Dans le cadre de la construction d’un nouveau four dans son usine de Pescia, en Italie, Verallia, spécialiste de l’emballage en verre, a conclu un accord avec Air Liquide pour implanter une solution destinée à réduire l’empreinte carbone du site industriel. Les deux partenaires prévoient le déploiement d’une solution combinée, composée d’un procédé d’oxycombustion, et d'un système de réutilisation énergétique. Ce qui devrait permettre de réduire de 18% les émissions de CO2 de ce four verrier, prévu pour entrer en service au deuxième trimestre 2024. Air Liquide construira sur le site de l’usine de Verallia une unité spécifique d’oxygène et en assurera l’exploitation. Le groupe ne précise pas le montant de l’investissement pour ce projet.

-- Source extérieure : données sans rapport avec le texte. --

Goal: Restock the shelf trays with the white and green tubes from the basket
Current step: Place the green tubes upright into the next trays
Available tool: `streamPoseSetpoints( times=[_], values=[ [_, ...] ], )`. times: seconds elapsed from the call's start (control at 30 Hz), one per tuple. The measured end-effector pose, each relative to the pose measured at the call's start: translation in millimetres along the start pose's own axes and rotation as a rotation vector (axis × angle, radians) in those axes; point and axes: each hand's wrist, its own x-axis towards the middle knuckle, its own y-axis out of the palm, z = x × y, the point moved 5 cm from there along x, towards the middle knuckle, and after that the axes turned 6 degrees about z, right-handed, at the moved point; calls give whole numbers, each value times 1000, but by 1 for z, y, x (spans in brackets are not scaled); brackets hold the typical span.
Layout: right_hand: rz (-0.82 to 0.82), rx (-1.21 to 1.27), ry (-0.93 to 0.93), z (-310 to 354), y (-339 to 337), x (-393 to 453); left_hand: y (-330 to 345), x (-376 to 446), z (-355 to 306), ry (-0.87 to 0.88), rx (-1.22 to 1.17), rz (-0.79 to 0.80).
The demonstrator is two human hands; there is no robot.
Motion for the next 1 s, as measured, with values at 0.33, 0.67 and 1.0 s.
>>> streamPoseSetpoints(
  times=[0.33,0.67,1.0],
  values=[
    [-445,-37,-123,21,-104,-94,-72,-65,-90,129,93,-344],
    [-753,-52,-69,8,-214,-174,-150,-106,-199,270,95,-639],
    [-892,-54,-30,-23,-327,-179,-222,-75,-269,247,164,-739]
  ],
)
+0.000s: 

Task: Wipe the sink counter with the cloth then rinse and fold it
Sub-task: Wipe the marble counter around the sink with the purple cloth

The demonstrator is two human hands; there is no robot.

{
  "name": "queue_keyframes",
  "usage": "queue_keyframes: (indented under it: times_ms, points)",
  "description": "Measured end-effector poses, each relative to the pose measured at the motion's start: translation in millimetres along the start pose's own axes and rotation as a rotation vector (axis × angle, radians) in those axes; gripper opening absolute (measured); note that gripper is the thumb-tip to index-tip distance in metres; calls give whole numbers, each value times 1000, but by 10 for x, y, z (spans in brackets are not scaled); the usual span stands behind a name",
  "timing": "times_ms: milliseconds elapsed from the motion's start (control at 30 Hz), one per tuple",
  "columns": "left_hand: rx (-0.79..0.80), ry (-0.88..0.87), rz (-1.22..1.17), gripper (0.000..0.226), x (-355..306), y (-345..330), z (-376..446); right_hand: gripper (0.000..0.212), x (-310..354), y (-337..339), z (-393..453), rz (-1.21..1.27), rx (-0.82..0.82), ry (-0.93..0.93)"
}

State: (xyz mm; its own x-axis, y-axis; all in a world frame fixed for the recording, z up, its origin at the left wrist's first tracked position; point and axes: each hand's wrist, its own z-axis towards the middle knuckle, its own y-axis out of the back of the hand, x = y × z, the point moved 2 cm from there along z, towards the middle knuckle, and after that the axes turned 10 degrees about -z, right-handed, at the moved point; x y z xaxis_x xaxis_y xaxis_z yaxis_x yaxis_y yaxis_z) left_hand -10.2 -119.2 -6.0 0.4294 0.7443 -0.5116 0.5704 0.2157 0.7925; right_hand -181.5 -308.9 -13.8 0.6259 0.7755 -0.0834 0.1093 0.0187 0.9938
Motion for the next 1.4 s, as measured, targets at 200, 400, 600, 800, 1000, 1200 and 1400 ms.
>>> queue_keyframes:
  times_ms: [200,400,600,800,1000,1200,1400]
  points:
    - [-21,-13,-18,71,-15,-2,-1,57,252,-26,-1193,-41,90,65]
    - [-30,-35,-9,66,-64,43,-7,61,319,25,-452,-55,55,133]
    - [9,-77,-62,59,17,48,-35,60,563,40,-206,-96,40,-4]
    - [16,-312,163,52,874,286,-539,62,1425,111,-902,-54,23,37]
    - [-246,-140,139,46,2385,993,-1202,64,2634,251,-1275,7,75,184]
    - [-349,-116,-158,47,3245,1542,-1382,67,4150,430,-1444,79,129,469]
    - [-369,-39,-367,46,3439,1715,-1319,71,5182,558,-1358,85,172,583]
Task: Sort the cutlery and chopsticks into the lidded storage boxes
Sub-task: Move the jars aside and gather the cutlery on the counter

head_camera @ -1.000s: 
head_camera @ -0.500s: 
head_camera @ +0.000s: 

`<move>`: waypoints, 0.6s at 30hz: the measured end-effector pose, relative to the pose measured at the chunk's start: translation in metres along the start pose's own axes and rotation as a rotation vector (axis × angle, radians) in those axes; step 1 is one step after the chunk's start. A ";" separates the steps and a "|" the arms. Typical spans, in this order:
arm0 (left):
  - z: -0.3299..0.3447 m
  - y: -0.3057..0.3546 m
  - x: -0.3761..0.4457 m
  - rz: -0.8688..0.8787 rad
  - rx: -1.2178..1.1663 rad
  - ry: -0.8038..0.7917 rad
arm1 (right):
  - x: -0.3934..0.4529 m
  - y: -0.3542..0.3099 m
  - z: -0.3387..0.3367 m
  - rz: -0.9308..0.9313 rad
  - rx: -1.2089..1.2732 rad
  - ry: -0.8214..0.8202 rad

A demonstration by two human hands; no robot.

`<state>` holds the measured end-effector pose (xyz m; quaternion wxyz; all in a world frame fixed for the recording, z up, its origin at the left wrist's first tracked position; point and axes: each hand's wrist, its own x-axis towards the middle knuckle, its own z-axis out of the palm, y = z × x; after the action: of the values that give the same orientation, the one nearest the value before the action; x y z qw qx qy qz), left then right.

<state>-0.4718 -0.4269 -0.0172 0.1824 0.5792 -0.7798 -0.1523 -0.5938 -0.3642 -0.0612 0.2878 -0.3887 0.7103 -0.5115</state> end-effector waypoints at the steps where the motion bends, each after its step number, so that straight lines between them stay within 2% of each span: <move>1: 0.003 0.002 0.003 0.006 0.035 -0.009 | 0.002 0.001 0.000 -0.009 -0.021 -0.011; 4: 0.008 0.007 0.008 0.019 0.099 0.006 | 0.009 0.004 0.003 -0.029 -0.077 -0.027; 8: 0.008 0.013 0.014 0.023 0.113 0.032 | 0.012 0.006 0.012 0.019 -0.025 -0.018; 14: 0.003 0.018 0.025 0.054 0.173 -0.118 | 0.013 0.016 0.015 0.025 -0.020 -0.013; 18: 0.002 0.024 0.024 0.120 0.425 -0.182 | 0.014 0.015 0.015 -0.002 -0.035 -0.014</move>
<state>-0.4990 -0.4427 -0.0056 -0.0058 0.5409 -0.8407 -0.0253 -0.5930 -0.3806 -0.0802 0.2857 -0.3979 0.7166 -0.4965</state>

Premier déploiement pour la solution de production d'oxygène
La technologie employée sera une première, indique-t-on chez Air Liquide. Il s’agit d’un procédé cryogénique et à basse pression pour la production d’oxygène. L’unité serait ainsi plus compacte, moins bruyante, et afficherait un gain d’économie d’énergie de 10% par rapport à une unité traditionnelle de production d’oxygène. D’ailleurs, «les prochaines unités de production d’oxygène, sur site, et de dimension équivalente, sont appelées à employer également ce procédé», précise un porte-parole. Ajoutant que ce type d’unités peut être utilisé dans toutes les industries. La production sur le site évitera par ailleurs l’approvisionnement par camion. L’oxygène sera utilisé en remplacement de l’air injecté dans le four, afin de fondre le verre par oxycombustion, améliorant l’efficacité du procédé.
Le second volet du projet porte sur le déploiement de la technologie HeatOx d’Air Liquide. Le système permet de récupérer une partie de la chaleur émise par le four verrier, afin de la réutiliser directement dans le procédé de production du verre, dans l’objectif de réduire les besoins énergétiques du site. Pour le moment, ce système HeatOx n’est utilisable que pour l’industrie du verre, mais le groupe développe des solutions pour «l’adapter à d’autres domaines industriels», précise-t-on encore du côté d’Air Liquide.